The (Probable) Final Three Relievers
Brad Lidge (15 IP, 3.66 xFIP)
Lidge has been wild, walking an obscene 7.2 batters, per nine innings. But, given his pedigree, and Manuel's style, it seems very likely that he will make the playoff roster. Hopefully, he won't see too many high leverage situations, and will benefit from some BABIP-luck in the postseason.
David Herndon (53.1 IP, 4.16 xFIP)
Herndon has pitched well, but three bad outings have scorched his stat-line. He does a good job inducing ground balls (54.9 GB%), and is a satisfactory middle reliever.
Kyle Kendrick (106.1 IP, 4.44 xFIP)
Kendrick has ridden a .259 BABIP to a successful season. His woeful 4.49 K/9 makes him a better fit for a AAA bullpen, than a MLB bullpen. He's adequate as a long reliever, and could help save the bullpen from overwork, if a rain delay knocks out the starting pitcher. With Vance Worley projecting as a crucial setup relief option, Kendrick is the best choice for the long relief role, despite not being a very good pitcher.

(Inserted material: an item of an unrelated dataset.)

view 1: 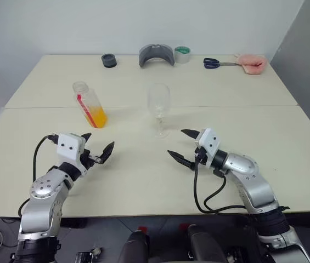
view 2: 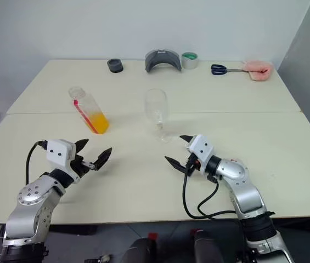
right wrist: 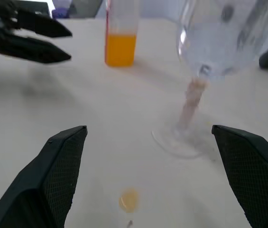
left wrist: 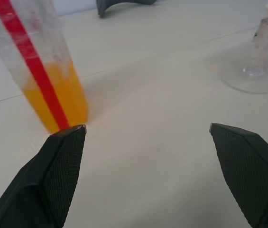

Mike Stutes (56.2 IP, 4.30 xFIP)
Stutes has been helped greatly by his .250 BABIP, and 80.4 LOB%. His K/9 of 8.42 is good, but his 4.13 BB/9 is bad news for any pitcher, particularly a reliever, who may inherit baserunners. He could be an option for a later round.
Joe Blanton (35.1 IP, 3.54 xFIP)
Blanton has been cursed by a .359 BABIP, and injury problems this season. Almost all of his appearances have been as a starter. As stated above, he hasn't pitched enough since his return, to be considered a viable option for the playoff 'pen.
Michael Schwimer (9.1 IP, 4.91 xFIP)
Schwimer had an incredible AAA season: 2.45 FIP, 11.38 K/9, 2.91 BB/9. But in his short MLB stint, he has been BABIP'd (.346), and has posted an unwieldy 6.75 BB/9. He has a bright future, but hasn't done enough to merit a postseason roster spot. If only he been recalled sooner...
Justin De Fratus (no MLB stats)
De Fratus, like Schwimer, had ridiculously good AAA numbers: 2.44 FIP, 12.29 K/9, 2.41 BB/9. With no MLB time under his belt, it's unlikely that he sees postseason time. De Fratus should be part of the MLB bullpen in 2012.
Joe Savery (no MLB stats)
Savery has had one of the strangest seasons in memory. Rejected in the Rule 5 Draft, was a heavy-hitting position player in the lower minors, finished as a reliever in AAA. His AAA stats: 25 IP, 1.84 FIP, 9.36 K/9, 2.16 BB/9. He doesn't have enough MLB innings (or any innings, really) to be considered for the playoff bullpen... except for the fact that he is left-handed. If Bastardo can't pitch, Savery would likely make the squad as the sole southpaw. If the Phillies want to carry two lefty relievers, at some point in the postseason, Savery is in. It could be argued that the Phillies would be better off choosing one of their more experienced relievers, rather than rostering Savery due to his left-handedness. But it's certainly within the realm of possibility that Savery sees some postseason action, a thought that would have seemed ludicrous even a month ago.